Navassa Island is a unique element of the Caribbean Islands National Wildlife Refuge because it is the only one of the Refuge's 14 components that includes jurisdiction over marine habitats. Development of management plans for Navassa have been hampered by a lack of information on the extent and character of the reef habitats surrounding the island. Expeditions by NOAA Fisheries and U.S. Fish and Wildlife personnel in 2002 and 2004 began an inventory of Navassa's marine resources, but a systematic exploration of the shelf around the island and a statistically rigorous census of ecologically and economically important organisms such as corals, fishes, conch, and lobster were impossible on those trips because no map of the benthic habitats existed for the island.

Single beam acoustic data were acquired around Navassa in 2004 to provide the basis for a habitat map of the shelf for depths between 15 and 60 m. These data were then processed to create a map that is compatible with the habitat classification and stratified random sampling scheme used by NOAA Fisheries for fish census surveys in the Florida Keys. The classification method involved three steps. First, each acoustic echo was labeled as hard bottom or bare sediment using the commercial clustering software QTC Impact. Second, each acoustic echo was compared with its neighbors to classify it based on the vertical relief and the relative proportion of bare sediment to hard bottom in the surrounding neighborhood. Finally, the individual echoes were aggregated to a 200 m x 200 m grid to convert point samples to a continuous habitat map.

The acoustic habitat map of Navassa agrees in most respects with "ground truth" provided by divers and with qualitative comparisons with satellite imagery.
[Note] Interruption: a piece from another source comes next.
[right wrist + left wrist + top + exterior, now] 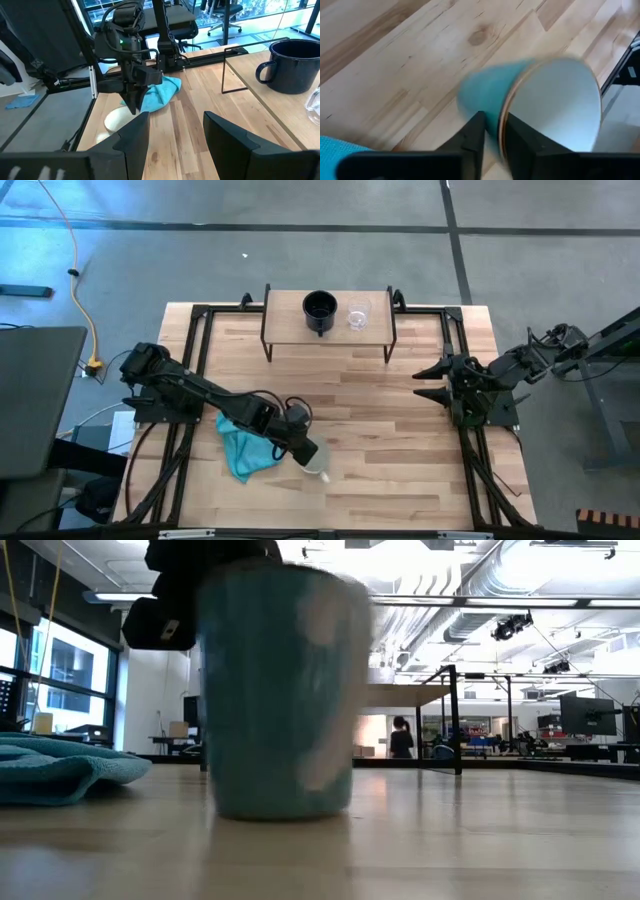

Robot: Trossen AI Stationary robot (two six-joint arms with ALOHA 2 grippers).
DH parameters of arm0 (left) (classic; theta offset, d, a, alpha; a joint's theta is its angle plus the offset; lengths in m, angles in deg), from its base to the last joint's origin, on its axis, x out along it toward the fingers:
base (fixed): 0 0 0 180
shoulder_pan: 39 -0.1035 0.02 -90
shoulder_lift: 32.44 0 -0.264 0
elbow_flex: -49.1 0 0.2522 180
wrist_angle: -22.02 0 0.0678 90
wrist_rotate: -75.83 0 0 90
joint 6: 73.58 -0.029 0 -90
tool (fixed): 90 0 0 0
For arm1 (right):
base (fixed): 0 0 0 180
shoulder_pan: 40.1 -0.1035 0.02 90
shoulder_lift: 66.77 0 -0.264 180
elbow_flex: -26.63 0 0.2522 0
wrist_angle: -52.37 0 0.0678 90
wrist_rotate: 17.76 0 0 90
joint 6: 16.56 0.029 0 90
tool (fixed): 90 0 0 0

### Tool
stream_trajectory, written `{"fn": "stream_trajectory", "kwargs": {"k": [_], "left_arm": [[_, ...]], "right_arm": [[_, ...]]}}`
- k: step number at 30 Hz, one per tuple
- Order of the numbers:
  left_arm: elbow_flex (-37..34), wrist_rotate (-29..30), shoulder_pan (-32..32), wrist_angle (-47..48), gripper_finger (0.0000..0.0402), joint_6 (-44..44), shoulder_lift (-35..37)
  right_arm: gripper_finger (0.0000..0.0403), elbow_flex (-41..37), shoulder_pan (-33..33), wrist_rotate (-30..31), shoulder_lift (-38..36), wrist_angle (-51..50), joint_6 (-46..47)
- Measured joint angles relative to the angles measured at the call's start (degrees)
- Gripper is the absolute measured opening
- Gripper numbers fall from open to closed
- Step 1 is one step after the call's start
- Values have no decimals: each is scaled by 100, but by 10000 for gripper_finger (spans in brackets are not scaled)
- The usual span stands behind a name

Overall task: Stack small to large cups/mugs on shelf
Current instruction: Put the blue mug on the shelf

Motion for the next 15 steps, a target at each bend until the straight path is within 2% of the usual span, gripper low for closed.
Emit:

The major discrepancies are a) in areas of hard bottom with a thin veneer of sediment cover, and b) related to the choice of neighborhood and aggregated grid sizes, which are the tunable parameters of the classification. Future work to improve the technique should therefore focus on a) use of alternate / additional acoustic frequencies to penetrate shallow layers of sediment, and b) incorporating multiple scales within the definitions of habitat classes.